> [The problem]:
Please reproduce the entries below exactly, starting at the first line and ending with the line that holds "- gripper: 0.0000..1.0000".

> [Data in this exercise]:

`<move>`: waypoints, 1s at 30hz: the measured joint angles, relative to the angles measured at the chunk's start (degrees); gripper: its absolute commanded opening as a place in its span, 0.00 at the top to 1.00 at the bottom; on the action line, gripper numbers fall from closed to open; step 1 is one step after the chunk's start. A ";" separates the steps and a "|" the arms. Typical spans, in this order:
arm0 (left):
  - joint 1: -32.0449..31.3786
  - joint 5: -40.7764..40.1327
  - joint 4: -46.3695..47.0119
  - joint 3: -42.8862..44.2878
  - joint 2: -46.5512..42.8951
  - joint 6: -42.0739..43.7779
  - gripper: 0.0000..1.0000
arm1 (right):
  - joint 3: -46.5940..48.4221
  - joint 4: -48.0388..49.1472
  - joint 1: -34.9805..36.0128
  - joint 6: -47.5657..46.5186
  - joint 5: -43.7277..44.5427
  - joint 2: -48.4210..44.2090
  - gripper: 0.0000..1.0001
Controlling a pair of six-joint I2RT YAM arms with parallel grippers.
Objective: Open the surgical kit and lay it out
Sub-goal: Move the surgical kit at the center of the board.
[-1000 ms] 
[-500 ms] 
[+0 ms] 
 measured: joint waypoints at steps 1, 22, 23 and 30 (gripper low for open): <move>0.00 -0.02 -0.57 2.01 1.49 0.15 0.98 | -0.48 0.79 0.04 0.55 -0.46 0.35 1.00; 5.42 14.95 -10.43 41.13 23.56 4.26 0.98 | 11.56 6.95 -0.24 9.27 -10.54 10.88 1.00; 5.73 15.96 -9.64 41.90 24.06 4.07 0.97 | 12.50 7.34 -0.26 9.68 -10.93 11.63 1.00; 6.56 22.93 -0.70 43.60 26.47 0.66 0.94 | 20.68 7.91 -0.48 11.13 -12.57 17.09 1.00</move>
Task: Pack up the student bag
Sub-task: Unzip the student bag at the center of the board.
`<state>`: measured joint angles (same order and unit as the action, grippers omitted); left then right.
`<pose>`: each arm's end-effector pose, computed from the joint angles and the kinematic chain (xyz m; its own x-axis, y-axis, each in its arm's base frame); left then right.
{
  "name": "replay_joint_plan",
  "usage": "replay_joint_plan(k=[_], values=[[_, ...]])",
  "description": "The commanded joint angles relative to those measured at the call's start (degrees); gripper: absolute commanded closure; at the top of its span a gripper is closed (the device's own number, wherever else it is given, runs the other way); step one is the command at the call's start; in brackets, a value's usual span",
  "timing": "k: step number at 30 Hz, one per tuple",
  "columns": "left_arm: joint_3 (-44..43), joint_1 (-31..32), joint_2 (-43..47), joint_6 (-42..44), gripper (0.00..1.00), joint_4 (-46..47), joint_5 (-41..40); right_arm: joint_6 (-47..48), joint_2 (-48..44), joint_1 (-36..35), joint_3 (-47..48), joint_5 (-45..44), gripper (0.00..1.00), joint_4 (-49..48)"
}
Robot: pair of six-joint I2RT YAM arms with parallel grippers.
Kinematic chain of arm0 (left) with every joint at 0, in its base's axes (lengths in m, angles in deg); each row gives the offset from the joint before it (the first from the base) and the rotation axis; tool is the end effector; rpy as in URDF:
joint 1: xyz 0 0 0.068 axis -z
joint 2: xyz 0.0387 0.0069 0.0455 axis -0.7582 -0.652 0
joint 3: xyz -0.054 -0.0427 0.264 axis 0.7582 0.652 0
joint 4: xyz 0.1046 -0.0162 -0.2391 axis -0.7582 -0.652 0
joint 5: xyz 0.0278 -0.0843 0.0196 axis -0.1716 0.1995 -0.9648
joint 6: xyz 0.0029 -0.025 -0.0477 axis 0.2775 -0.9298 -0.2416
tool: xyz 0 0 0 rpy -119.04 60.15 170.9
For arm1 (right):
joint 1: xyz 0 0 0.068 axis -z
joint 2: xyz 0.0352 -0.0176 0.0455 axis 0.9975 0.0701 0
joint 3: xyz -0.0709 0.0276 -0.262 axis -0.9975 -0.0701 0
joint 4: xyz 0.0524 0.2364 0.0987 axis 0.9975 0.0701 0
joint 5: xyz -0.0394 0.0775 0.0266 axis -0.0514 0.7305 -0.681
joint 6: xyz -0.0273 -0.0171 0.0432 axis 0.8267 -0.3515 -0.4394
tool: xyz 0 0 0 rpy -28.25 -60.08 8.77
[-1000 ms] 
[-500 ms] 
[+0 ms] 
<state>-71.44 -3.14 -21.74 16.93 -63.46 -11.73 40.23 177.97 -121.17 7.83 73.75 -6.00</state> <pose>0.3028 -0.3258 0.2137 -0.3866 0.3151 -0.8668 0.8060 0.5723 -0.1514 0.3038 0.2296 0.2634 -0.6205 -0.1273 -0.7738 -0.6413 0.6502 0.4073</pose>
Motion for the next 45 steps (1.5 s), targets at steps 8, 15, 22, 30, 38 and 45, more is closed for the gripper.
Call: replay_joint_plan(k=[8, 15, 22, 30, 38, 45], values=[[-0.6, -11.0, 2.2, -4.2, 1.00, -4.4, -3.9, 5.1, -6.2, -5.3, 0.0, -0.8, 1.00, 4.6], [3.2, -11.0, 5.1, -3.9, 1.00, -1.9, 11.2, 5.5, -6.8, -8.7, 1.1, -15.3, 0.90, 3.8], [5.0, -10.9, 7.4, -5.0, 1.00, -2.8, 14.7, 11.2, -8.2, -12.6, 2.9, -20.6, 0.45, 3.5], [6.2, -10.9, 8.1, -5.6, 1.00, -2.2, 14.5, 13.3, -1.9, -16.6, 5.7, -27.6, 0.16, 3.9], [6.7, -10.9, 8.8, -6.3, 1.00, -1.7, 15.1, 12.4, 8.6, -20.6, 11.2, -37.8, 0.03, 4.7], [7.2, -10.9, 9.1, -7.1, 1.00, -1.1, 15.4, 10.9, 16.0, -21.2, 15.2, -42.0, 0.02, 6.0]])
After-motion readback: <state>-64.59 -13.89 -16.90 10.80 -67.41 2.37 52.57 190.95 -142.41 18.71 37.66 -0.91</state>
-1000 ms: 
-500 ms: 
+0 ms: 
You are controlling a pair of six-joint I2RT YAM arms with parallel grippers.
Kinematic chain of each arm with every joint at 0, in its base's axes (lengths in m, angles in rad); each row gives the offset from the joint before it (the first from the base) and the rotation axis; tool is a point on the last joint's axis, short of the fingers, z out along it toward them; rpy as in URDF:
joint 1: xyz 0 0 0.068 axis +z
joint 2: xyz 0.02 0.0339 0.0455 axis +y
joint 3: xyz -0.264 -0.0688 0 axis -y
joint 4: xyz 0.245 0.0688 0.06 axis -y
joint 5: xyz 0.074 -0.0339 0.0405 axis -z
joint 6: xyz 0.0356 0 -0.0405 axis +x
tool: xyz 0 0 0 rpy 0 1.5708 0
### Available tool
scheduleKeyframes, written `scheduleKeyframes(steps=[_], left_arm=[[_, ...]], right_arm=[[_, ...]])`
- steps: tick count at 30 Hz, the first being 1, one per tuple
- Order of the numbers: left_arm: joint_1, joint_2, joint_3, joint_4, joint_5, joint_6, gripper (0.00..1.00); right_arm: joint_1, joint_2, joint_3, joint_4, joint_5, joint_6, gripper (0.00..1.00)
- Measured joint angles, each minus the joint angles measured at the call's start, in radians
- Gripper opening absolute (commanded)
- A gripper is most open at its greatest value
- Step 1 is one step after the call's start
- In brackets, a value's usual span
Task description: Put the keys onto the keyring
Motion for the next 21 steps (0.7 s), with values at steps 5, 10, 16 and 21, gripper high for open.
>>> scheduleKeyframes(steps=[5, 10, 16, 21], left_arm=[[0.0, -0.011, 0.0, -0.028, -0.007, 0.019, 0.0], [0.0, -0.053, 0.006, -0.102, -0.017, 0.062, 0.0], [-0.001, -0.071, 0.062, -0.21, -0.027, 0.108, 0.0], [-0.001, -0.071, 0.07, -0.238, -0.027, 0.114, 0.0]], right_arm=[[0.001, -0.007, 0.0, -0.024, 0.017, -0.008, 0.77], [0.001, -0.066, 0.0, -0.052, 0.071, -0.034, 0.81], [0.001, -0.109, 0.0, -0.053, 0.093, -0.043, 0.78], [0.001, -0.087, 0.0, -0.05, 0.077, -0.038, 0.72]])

> [Exercise solution]:
`<move>`: waypoints, 1s at 30hz: the measured joint angles, relative to the angles measured at the chunk's start (degrees); gripper: its absolute commanded opening as a place in its span, 0.00 at the top to 1.00 at the bottom; on the action line, gripper numbers fall from closed to open; step 1 is one step after the chunk's start. A ";" separates the steps and a "|" the arms. Typical spans, in this order:
arm0 (left):
  - joint 1: -32.0449..31.3786
  - joint 5: -40.7764..40.1327
  - joint 4: -46.3695..47.0119
  - joint 3: -42.8862..44.2878
  - joint 2: -46.5512..42.8951
  - joint 6: -42.0739..43.7779
  - gripper: 0.0000..1.0000

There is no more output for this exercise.